Who uses Unicode?

Intended audience: XHTML/HTML coders (using editors or scripting), script developers (PHP, JSP, etc.), Web project managers, and anyone who is wondering whether they should use Unicode.


Are Web sites using Unicode right now?

In this article, Unicode is short for a Unicode encoding.

It is sometimes assumed that Unicode encodings are popular "behind the scenes" but rarely used on the pages of major Web sites.


The initial version of this article, in 2003, pointed to the home pages of the following Web sites, which all used Unicode at the time, as evidence that Unicode was gaining ground:

A blog post by Google in January 2010 indicated that almost 50% of the Web in their sample of several billion pages was now using Unicode.
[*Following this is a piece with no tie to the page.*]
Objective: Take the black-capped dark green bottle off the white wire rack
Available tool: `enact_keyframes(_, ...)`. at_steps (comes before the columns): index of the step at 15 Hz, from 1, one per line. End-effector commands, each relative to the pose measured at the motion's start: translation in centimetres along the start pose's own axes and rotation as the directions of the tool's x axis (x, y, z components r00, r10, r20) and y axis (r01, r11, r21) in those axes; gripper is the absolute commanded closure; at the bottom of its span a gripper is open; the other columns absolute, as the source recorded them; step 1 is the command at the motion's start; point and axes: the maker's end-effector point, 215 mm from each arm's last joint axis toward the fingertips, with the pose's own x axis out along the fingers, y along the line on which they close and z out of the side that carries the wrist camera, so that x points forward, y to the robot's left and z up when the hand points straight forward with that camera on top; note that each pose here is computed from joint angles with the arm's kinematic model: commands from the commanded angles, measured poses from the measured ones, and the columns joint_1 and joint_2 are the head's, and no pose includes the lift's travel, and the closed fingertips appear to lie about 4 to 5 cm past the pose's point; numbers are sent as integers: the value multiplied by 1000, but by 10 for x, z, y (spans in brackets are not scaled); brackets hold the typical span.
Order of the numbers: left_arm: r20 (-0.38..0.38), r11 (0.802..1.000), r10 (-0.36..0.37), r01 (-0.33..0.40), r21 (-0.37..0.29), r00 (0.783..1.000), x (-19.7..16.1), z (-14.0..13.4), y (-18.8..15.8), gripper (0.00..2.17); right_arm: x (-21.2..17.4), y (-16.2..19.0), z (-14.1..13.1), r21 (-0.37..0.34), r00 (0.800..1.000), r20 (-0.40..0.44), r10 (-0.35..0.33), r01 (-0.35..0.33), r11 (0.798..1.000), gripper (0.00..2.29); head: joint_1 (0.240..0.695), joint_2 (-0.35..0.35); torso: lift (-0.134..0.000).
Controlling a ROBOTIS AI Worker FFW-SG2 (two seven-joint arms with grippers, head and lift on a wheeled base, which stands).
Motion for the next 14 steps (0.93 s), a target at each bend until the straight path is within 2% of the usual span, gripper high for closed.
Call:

According to Google, the figure for Unicode encoded pages then passed the 50% mark in August 2010. Add to that the figure for ASCII-only web pages (since ASCII is a subset of UTF-8), and the figure rises near to 70%.

The encoding used is UTF-8. UTF-16 encoded pages count for less than 0.01%.

Examples of use in 2010 also include the major social networking sites such as Facebook, Flickr, Linked-In and Twitter.

To find out if a Web page is using Unicode, simply select the "encoding" feature of your Web browser (as shown below using Internet Explorer):

A picture of the pulldown menus in Internet Explorer that show how to view the encoding of the current page.

By the way

Many more companies do rely on Unicode "behind the scenes" – that is, within their content databases. For example, a content database may hold all text in Unicode format; when the content is pulled to the Web server, it is transcoded into the native encoding.

You can add a logo to your page (provided by the Unicode Consortium) if it validates as UTF-8 using the W3C validator.